**DATA SHOWN**

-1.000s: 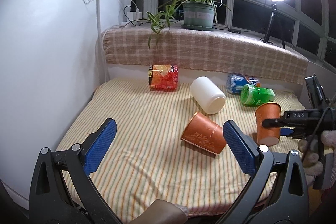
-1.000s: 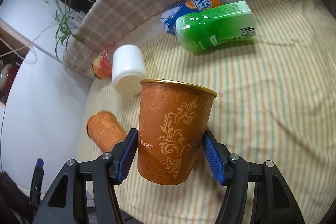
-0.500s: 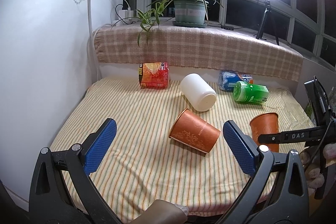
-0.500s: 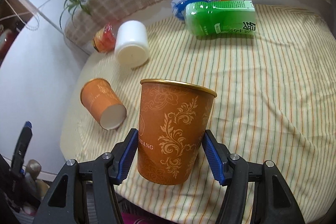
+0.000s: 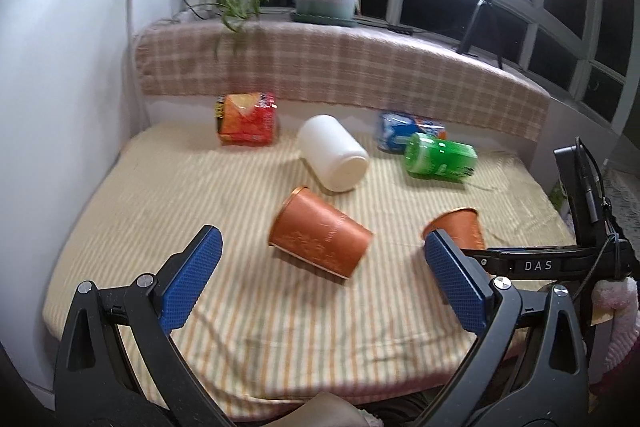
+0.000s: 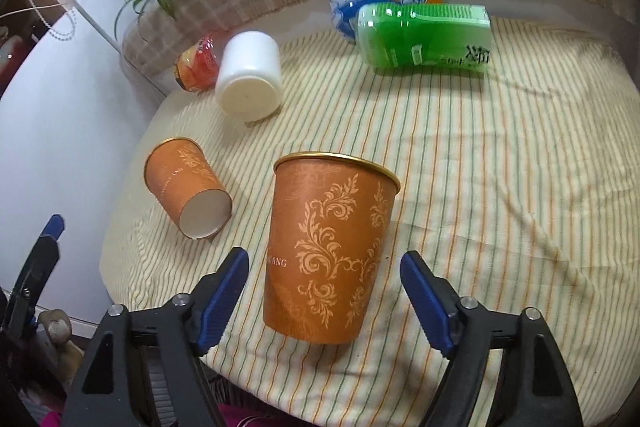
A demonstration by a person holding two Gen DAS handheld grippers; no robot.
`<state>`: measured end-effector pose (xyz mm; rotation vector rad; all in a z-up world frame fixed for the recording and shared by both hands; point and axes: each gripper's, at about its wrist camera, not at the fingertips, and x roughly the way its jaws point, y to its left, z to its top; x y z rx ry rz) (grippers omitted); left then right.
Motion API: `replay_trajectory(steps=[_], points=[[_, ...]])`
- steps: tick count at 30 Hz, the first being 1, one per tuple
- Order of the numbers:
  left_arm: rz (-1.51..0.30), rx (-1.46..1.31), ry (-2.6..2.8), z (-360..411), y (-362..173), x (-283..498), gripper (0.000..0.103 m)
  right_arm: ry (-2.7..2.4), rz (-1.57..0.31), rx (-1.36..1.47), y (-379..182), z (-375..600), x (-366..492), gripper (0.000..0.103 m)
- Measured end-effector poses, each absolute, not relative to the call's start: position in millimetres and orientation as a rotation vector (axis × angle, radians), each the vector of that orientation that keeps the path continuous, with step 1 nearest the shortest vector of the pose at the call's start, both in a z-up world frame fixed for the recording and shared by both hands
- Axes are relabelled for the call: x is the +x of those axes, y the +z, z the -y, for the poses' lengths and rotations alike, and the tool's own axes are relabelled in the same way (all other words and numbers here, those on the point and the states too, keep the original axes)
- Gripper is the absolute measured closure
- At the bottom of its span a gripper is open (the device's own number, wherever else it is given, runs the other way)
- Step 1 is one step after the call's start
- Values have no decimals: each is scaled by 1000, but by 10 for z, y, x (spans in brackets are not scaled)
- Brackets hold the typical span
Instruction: Flip cup upright
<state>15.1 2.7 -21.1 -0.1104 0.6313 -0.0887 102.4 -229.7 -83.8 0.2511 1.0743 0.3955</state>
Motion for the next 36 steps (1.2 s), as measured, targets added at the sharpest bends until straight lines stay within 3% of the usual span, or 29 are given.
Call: replay_trajectory(steps=[9, 19, 32, 36], points=[[-769, -218, -304, 322, -272, 419, 0, 286, -952, 290, -675, 2721, 595, 22], [-1000, -321, -468, 836, -573, 902, 18, 150, -894, 370, -589, 3309, 219, 22], [-1133, -351, -470, 1009, -859, 1288, 19, 102, -901, 417, -711, 3557, 54, 22], [-1170, -360, -472, 1021, -932, 1379, 25, 93, -907, 425, -735, 3595, 50, 22]])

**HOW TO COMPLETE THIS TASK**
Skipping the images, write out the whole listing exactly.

**RESPONSE FOR THIS EXERCISE**
-1.000s: 
-1.000s: 
-0.500s: 
-0.500s: 
+0.000s: 
+0.000s: 
A demonstration by a person holding two Gen DAS handheld grippers; no robot.
`<state>`: measured end-effector pose (xyz mm; rotation vector rad; all in a z-up world frame fixed for the recording and shared by both hands; point and axes: each gripper's, at about its wrist camera, not at the fingertips, and x roughly the way its jaws point, y to its left, z to its top; x y z rx ry rz) (grippers omitted); left then right.
Motion API: `replay_trajectory(steps=[_], points=[[_, ...]])`
- steps: tick count at 30 Hz, the first being 1, one per tuple
- Order of the numbers:
  left_arm: rz (-1.51..0.30), rx (-1.46..1.31), ry (-2.6..2.8), z (-360..411), y (-362..173), x (-283..498), gripper (0.000..0.103 m)
  right_arm: ry (-2.7..2.4), rz (-1.57..0.31), rx (-1.36..1.47), y (-379..182), z (-375..600), x (-366..492), gripper (0.000..0.103 m)
- Measured end-effector poses, each absolute, not relative to the call's start: position in millimetres and orientation as a rotation vector (axis × angle, radians), each the vector of that orientation that keeps the path continuous, with step 1 nearest the shortest vector of the pose at the call's start, both in a z-up world frame fixed for the recording and shared by both hands
- Axes are relabelled for the call: x is the +x of those axes, y the +z, z the -y, for the poses' lengths and rotations alike, and the tool's own axes are relabelled in the same way (all other words and numbers here, those on the point and the states too, keep the original axes)
- Gripper is the absolute measured closure
- At the bottom of its span a gripper is open (the device's own number, wherever else it is given, runs the other way)
- Step 1 is one step after the call's start
- Values have no decimals: each is scaled by 1000, but by 10 for z, y, x (spans in brackets are not scaled)
- Brackets hold the typical span
Instruction: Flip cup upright
<state>15.1 2.7 -21.1 -0.1104 0.6313 -0.0887 102.4 -229.7 -83.8 0.2511 1.0743 0.3955</state>
Motion for the next 36 steps (1.2 s), as measured, targets added at the sharpest bends until straight lines stay within 3% of the usual span, or 29 are given.
Call: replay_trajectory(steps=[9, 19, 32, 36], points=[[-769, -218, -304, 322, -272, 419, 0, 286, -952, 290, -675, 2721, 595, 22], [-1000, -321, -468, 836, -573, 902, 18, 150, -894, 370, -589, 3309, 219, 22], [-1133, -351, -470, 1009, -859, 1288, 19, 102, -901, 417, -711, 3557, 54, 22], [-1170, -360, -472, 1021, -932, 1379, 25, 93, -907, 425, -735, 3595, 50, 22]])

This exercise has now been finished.